### [Prompt]
All of the data should be output character for character, except the pictures.

(Collected data entries)
+--

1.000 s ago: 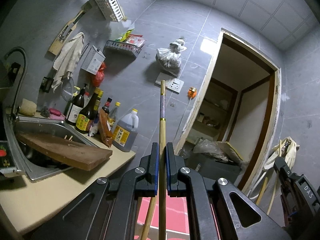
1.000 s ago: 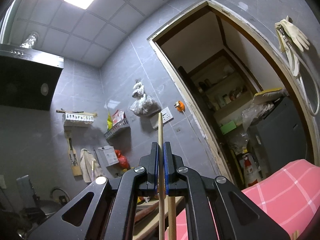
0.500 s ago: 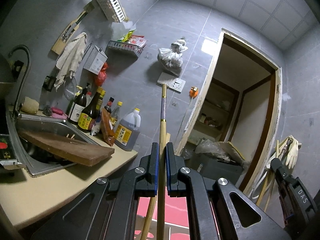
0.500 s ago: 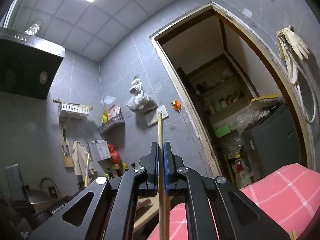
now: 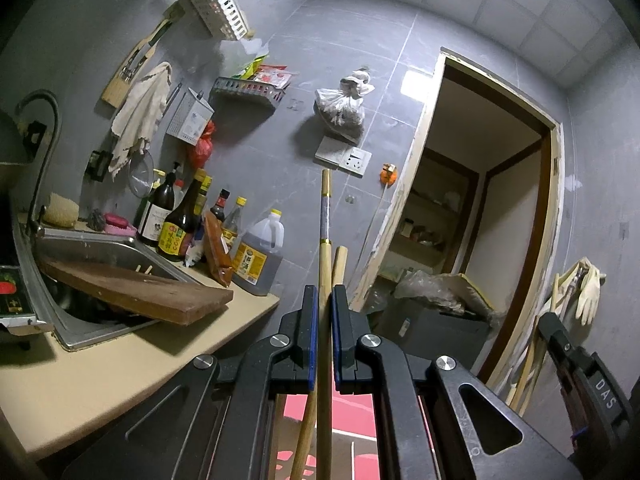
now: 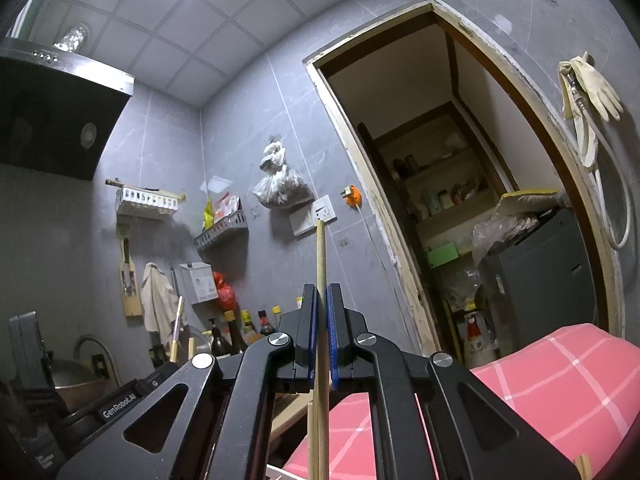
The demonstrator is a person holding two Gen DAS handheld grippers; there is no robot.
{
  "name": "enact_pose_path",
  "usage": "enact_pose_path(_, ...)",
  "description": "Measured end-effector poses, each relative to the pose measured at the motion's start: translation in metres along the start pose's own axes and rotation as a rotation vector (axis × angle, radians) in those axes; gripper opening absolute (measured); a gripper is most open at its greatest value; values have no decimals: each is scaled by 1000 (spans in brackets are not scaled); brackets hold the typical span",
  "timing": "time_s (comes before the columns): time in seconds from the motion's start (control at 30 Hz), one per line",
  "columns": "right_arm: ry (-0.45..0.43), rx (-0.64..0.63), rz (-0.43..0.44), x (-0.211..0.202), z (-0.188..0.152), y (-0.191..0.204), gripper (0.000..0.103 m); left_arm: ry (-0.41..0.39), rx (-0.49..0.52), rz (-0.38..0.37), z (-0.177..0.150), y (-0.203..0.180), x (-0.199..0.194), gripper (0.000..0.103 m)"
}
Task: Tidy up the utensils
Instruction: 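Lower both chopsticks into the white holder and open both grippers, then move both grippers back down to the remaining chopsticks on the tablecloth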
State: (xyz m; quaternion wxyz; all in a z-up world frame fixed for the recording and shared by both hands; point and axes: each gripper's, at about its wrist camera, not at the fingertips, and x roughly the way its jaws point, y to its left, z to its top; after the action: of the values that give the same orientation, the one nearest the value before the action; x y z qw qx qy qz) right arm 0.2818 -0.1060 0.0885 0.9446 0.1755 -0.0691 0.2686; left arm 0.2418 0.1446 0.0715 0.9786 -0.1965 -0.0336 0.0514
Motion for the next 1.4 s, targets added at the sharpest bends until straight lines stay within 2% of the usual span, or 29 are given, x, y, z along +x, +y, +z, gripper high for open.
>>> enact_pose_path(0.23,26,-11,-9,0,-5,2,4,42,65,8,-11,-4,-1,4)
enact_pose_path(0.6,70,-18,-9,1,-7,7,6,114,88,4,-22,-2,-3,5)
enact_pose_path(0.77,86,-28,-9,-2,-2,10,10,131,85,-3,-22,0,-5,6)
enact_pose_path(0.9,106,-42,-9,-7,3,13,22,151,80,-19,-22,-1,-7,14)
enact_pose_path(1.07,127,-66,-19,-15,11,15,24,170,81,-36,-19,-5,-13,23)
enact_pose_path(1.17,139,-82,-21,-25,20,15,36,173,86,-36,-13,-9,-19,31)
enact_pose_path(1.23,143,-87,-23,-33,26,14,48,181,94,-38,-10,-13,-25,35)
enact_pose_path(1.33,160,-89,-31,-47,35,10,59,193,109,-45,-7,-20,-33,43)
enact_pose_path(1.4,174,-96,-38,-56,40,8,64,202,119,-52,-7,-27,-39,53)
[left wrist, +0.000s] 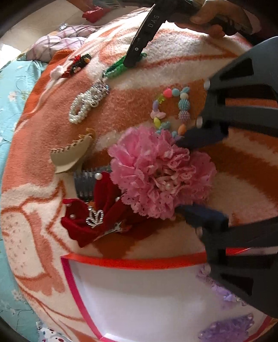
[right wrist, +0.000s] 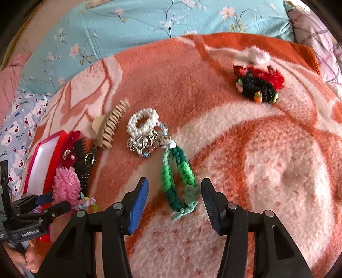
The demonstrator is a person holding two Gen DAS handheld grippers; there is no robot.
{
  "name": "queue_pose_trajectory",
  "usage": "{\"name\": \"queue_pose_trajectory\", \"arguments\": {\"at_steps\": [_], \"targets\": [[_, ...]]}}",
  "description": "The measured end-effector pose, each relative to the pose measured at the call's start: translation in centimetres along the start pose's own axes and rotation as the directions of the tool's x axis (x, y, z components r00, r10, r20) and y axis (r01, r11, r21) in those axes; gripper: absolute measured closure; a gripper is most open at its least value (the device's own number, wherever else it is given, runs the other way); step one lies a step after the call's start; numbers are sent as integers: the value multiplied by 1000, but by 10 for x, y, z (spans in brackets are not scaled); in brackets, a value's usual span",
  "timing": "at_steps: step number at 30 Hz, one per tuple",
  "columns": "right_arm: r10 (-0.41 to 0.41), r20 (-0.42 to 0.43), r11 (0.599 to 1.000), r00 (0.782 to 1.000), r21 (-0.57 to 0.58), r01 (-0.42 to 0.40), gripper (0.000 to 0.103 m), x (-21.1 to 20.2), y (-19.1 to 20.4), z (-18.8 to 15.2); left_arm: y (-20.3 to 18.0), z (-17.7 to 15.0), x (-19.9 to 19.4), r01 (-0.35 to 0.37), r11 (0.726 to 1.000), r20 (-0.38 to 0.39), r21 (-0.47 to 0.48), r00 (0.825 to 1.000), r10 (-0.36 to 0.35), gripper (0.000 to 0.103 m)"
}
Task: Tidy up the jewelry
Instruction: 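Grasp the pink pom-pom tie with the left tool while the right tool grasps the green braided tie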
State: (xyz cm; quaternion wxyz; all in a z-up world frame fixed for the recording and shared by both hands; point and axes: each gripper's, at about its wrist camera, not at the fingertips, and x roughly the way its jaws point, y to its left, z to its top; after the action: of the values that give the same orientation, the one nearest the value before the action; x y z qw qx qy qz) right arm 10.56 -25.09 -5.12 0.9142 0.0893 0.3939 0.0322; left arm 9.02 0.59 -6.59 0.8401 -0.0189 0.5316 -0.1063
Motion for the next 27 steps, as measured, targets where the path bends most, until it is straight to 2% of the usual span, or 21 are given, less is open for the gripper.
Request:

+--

### [Exercise output]
1.000 s ago: 
1.000 s ago: 
0.500 s ago: 
0.500 s ago: 
now: 
now: 
The demonstrator is a person holding two Gen DAS handheld grippers; there is no robot.
{
  "name": "enact_pose_path",
  "usage": "enact_pose_path(_, ...)",
  "description": "Measured end-effector poses, each relative to the pose measured at the motion's start: translation in metres along the start pose's own axes and rotation as a rotation vector (axis × angle, radians) in those axes; gripper opening absolute (measured); a gripper is most open at its greatest value; values have no decimals: each is scaled by 1000 (spans in brackets are not scaled); brackets hold the typical span",
  "timing": "time_s (comes before the columns): time in seconds from the motion's start (control at 30 Hz), one per line",
  "columns": "right_arm: ry (-0.45..0.43), rx (-0.64..0.63), rz (-0.43..0.44), x (-0.211..0.202), z (-0.188..0.152), y (-0.191..0.204), gripper (0.000..0.103 m); left_arm: ry (-0.41..0.39), rx (-0.49..0.52), rz (-0.38..0.37), z (-0.177..0.150), y (-0.203..0.180), x (-0.199..0.194), gripper (0.000..0.103 m)"
}
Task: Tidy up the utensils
Instruction: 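Lower both chopsticks into the white holder and open both grippers, then move both grippers back down to the remaining chopsticks on the tablecloth
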State: (xyz m; quaternion wxyz; all in a z-up world frame fixed for the recording and shared by both hands; point and axes: each gripper's, at about its wrist camera, not at the fingertips, and x roughly the way its jaws point, y to its left, z to its top; after the action: of the values that give the same orientation, the one nearest the value before the action; x y z qw qx qy qz) right arm 0.2818 -0.1060 0.0885 0.9446 0.1755 -0.0691 0.2686; left arm 0.2418 0.1446 0.0715 0.9786 -0.1965 -0.0336 0.0514
Motion for the next 1.4 s, targets added at the sharpest bends until straight lines stay within 2% of the usual span, or 29 are given, x, y, z along +x, +y, +z, gripper high for open.
>>> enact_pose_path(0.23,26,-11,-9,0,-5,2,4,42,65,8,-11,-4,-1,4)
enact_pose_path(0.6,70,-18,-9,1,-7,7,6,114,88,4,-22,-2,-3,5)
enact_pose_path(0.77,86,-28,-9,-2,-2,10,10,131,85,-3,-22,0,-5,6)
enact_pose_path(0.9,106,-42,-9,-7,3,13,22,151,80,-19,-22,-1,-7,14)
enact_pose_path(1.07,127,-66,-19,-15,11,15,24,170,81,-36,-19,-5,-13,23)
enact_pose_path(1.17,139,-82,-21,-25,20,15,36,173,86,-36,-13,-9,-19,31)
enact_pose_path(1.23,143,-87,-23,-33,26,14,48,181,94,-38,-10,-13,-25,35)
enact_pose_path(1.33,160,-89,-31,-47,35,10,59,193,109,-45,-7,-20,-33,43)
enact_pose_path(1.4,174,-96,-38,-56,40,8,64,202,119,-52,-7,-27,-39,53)
[left wrist, +0.000s] 
[right wrist, +0.000s] 
The demonstrator is a person holding two Gen DAS handheld grippers; there is no robot.
{
  "name": "queue_pose_trajectory",
  "usage": "{\"name\": \"queue_pose_trajectory\", \"arguments\": {\"at_steps\": [_], \"targets\": [[_, ...]]}}",
  "description": "The measured end-effector pose, each relative to the pose measured at the call's start: translation in centimetres along the start pose's own axes and rotation as the directions of the tool's x axis (x, y, z components r00, r10, r20) and y axis (r01, r11, r21) in those axes; gripper: absolute measured closure; a gripper is most open at its least value (the device's own number, wherever else it is given, runs the other way); step one lies a step after the call's start; numbers are sent as integers: the value multiplied by 1000, but by 10 for x, y, z (spans in brackets are not scaled); in brackets, a value's usual span",
  "timing": "at_steps: step number at 30 Hz, one per tuple",
  "columns": "right_arm: r10 (-0.41 to 0.41), r20 (-0.42 to 0.43), r11 (0.599 to 1.000), r00 (0.782 to 1.000), r21 (-0.57 to 0.58), r01 (-0.42 to 0.40), gripper (0.000 to 0.103 m), x (-21.1 to 20.2), y (-19.1 to 20.4), z (-18.8 to 15.2); left_arm: y (-20.3 to 18.0), z (-17.7 to 15.0), x (-19.9 to 19.4), r01 (-0.35 to 0.37), r11 (0.726 to 1.000), r20 (-0.38 to 0.39), r21 (-0.47 to 0.48), r00 (0.825 to 1.000), r10 (-0.36 to 0.35), gripper (0.000 to 0.103 m)"
}
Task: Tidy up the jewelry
Instruction: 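Grasp the pink pom-pom tie with the left tool while the right tool grasps the green braided tie
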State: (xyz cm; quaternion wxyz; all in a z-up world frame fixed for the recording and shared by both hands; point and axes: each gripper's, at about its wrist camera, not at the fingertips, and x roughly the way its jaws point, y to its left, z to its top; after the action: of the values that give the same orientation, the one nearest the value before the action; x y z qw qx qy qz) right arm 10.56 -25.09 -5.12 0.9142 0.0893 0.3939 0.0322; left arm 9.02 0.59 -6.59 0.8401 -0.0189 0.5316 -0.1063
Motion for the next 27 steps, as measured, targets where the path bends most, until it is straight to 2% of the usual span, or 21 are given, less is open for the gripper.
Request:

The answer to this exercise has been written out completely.